5-year Update of a Multi Institution Prospective Phase II Hypofractionated Post-Mastectomy Radiation Therapy Trial.

2020 
Abstract Purpose/Objectives Hypofractionation in the setting of post mastectomy radiation (PMRT) is not currently the standard of care in most countries. Here we present a five-year update of our multi-institutional phase II prospective trial evaluating a novel 15 day hypofractionated PMRT regimen. Materials/Methods Patients were enrolled to receive 3.33 Gray (Gy) daily to the chest wall (or reconstructed breast) and regional lymphatics in 11 fractions with an optional 4 fraction mastectomy scar boost. The primary endpoint was freedom from grade 3 or higher late non-reconstruction related radiation toxicities. Toxicities were scored using Common Terminology Criteria for Adverse Events (CTCAE) v4.0. Secondary endpoints included local and locoregional recurrence rates, cosmesis and reconstruction complications. Results After enrolling 69 patients with stage II-IIIa breast cancer, 67 women were eligible for analysis. At a median follow up of 54 months, there were no acute or late grade 3 and 4 non-reconstruction reported toxicities. The grade 2 or greater late toxicity rate was only 12.% which comprised grade 2 pain, fatigue and lymphedema that persisted beyond 6 months after completion of RT. Only 3 (4.6%) women experienced a chest wall or nodal recurrence, as a first site of relapse.
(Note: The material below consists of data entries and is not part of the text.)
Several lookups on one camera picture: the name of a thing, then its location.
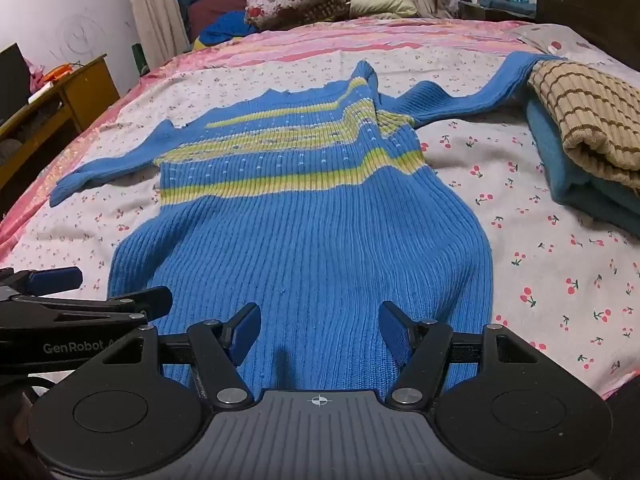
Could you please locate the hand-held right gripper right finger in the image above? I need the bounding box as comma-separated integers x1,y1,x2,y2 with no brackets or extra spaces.
377,301,543,408

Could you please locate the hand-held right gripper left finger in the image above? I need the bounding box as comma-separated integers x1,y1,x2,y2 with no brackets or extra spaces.
100,302,263,408

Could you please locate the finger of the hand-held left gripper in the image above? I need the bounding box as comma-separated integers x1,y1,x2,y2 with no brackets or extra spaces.
0,286,173,331
0,266,83,297

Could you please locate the blue yellow-striped knit sweater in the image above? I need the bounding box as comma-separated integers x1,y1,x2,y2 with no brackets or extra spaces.
49,51,568,406

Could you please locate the cherry print bedsheet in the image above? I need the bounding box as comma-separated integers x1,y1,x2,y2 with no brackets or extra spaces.
0,50,640,401

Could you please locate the white paper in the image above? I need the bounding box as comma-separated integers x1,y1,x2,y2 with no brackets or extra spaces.
27,84,58,105

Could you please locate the wooden desk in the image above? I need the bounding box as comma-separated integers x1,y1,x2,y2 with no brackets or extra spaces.
0,54,121,201

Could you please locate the dark monitor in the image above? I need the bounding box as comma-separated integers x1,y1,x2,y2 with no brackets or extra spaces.
0,42,32,123

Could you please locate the folded teal garment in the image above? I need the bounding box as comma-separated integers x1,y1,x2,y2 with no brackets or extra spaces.
522,97,640,238

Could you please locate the crumpled blue cloth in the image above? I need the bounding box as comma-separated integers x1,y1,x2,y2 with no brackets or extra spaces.
195,10,261,48

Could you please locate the pink striped blanket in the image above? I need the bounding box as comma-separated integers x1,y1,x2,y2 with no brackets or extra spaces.
0,16,566,261

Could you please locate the folded beige striped garment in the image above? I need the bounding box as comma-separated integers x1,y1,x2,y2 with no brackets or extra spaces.
527,60,640,191

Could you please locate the maroon sofa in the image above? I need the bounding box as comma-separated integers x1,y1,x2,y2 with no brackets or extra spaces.
187,0,396,43

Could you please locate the beige pillow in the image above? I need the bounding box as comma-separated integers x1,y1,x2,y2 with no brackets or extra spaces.
350,0,421,20

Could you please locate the brown checkered cloth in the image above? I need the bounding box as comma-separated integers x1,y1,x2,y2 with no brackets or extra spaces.
280,0,351,28

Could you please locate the dark nightstand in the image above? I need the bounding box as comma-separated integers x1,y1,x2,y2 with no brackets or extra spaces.
457,0,538,23

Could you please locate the spotted light pillow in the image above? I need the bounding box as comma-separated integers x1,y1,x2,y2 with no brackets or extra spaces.
505,22,640,73

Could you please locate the dull blue cloth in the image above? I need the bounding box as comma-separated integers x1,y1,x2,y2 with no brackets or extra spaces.
480,0,538,11

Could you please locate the dark wooden headboard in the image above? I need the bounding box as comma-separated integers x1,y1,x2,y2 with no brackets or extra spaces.
535,0,640,71

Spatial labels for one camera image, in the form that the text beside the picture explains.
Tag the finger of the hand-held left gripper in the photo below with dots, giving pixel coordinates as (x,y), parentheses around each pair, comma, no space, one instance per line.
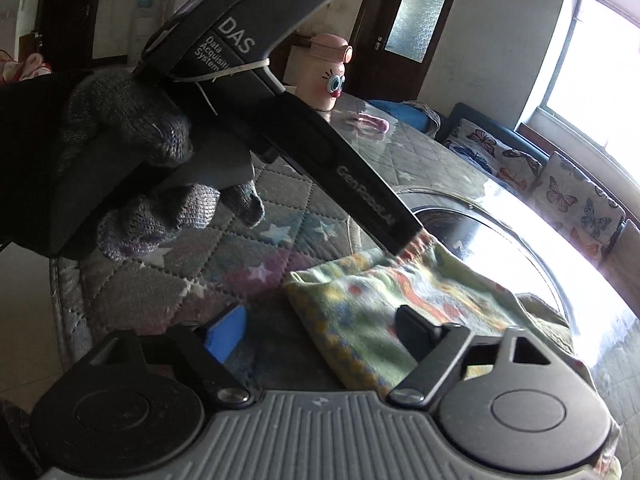
(397,232)

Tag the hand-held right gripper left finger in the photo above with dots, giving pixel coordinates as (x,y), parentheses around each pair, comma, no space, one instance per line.
(227,332)

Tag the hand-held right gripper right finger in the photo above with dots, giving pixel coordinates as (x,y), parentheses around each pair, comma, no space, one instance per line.
(415,331)

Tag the colourful patterned children's pants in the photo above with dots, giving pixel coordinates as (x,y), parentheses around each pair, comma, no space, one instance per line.
(360,300)

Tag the person's left hand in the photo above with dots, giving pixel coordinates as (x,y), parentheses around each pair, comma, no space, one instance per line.
(125,105)

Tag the round black table burner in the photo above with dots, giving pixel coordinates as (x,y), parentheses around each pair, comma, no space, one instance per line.
(450,220)

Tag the grey quilted star table cover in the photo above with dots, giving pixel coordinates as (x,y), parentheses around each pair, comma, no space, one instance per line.
(165,285)

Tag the dark door with frosted glass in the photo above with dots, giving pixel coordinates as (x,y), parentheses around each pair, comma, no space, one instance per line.
(380,10)

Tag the pink cartoon water bottle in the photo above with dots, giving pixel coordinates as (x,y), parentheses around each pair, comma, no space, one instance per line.
(325,75)

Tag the small pink object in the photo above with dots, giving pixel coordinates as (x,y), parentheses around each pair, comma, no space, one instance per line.
(370,121)

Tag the grey cloth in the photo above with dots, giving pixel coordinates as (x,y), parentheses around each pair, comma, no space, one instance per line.
(427,117)

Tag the blue cushion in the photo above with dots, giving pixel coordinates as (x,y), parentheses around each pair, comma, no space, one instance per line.
(390,112)

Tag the low butterfly print cushion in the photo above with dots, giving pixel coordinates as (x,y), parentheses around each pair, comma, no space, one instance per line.
(492,157)

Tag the white water dispenser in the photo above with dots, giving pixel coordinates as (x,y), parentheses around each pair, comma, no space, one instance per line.
(147,20)

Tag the large butterfly print cushion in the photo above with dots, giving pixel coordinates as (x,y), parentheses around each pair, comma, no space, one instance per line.
(580,205)

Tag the plain white cushion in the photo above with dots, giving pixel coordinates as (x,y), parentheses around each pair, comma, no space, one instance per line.
(625,265)

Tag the dark wooden doorway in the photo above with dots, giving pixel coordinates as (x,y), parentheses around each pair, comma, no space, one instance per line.
(70,15)

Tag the window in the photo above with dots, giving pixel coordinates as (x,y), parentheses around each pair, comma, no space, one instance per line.
(595,85)

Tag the pink floral cloth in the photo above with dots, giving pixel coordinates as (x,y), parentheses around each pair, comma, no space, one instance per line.
(20,67)

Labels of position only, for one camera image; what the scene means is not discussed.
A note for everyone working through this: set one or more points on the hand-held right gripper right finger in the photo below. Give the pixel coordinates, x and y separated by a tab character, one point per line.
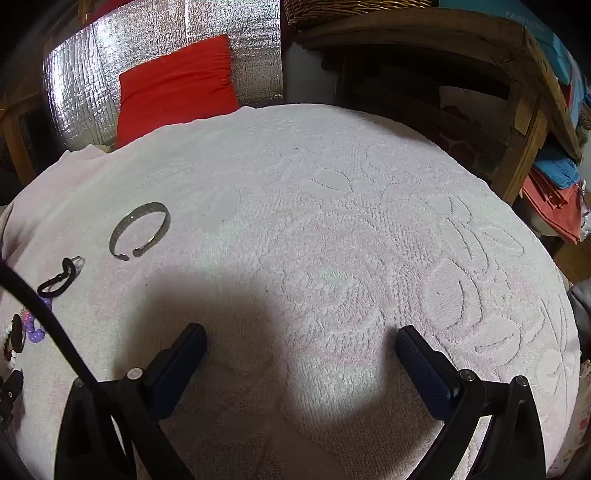
422	369

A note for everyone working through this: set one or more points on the white embossed bedspread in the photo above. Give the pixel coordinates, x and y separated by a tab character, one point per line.
323	207

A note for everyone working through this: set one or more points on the folded blue cloth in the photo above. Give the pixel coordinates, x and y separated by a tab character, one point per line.
556	170

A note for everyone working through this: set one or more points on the silver foil panel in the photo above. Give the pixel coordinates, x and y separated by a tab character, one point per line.
76	92

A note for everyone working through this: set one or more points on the wooden cabinet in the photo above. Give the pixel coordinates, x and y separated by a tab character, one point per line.
18	138

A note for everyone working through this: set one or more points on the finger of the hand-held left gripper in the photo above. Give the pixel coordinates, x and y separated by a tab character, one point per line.
11	391

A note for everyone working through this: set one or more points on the wicker basket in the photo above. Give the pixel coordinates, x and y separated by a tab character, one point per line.
351	11

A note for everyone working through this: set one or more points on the folded red cloth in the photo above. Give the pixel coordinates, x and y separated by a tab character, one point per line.
556	210

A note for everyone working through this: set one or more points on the red cushion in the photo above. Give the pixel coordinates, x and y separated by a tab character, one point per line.
180	87

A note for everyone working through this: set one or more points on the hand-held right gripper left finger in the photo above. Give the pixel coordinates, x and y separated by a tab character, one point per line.
179	371

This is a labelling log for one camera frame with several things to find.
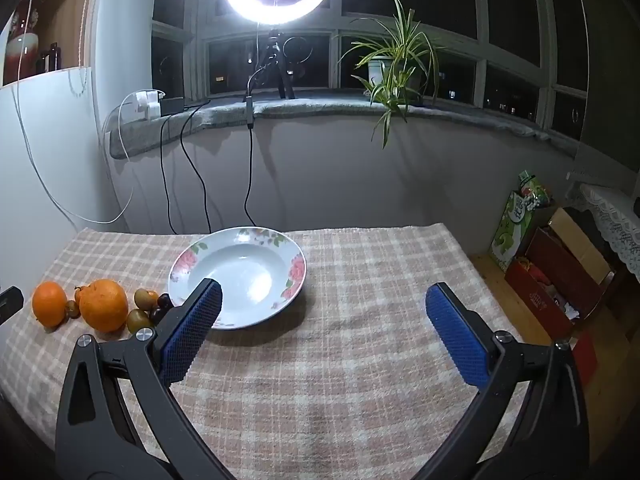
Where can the checked beige tablecloth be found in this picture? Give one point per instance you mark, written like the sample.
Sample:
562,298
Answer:
325,360

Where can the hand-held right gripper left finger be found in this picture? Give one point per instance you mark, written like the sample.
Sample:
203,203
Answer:
192,330

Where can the rough large orange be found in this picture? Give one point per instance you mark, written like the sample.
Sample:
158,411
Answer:
103,306

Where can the dark bottle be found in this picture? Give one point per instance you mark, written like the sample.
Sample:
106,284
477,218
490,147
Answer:
55,56

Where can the smooth large orange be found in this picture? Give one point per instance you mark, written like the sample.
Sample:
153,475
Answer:
49,305

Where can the brown cardboard box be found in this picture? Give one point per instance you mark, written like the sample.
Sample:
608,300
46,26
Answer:
575,240

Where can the white lace cloth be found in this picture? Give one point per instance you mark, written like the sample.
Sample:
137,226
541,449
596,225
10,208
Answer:
615,220

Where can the white floral plate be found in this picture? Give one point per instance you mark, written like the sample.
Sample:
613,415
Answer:
250,270

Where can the red cardboard box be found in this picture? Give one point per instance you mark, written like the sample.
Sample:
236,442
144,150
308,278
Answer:
540,300

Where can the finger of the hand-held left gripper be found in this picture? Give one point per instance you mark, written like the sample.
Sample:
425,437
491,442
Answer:
10,305

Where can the white power strip with chargers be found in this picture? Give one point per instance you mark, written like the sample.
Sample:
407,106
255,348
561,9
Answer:
147,102

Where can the green tomato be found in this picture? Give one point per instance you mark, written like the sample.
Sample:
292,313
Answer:
137,321

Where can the green printed bag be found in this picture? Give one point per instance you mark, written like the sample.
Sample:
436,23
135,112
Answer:
510,230

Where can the spider plant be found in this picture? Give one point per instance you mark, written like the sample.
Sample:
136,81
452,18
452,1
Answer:
400,60

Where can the white plant pot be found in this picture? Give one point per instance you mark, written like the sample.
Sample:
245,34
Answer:
377,72

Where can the dark purple cherry tomato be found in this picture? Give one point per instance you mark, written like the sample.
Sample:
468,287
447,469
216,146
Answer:
165,301
156,315

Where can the white window frame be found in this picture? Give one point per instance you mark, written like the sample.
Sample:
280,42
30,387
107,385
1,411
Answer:
481,20

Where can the brown kiwi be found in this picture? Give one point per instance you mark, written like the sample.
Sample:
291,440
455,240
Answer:
146,297

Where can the black power adapter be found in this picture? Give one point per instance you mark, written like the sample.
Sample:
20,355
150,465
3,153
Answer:
172,106

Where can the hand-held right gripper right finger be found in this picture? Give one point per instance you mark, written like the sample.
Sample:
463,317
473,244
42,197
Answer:
455,335

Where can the tiny tangerine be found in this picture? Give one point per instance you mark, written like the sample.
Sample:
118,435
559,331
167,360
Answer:
73,309
Freedom from local failure, including local failure after distant relapse was 92% at 5 years and the 5-year overall survival was 90%. Conclusions This is the first prospective trial conducted in the United States to demonstrate the safe and effective use of hypofractionated PMRT. We have demonstrated a low complication rate while achieving excellent local control. Toxicity was better than anticipated based on previously published series of PMRT toxicities. Although our fractionation was novel, the radiobiological equivalent dose is similar to other hypofractionation schedules. This trial was the basis for the creation of Alliance Axxxxx (xxxxx), which is currently accruing patients in a phase 3 randomized design.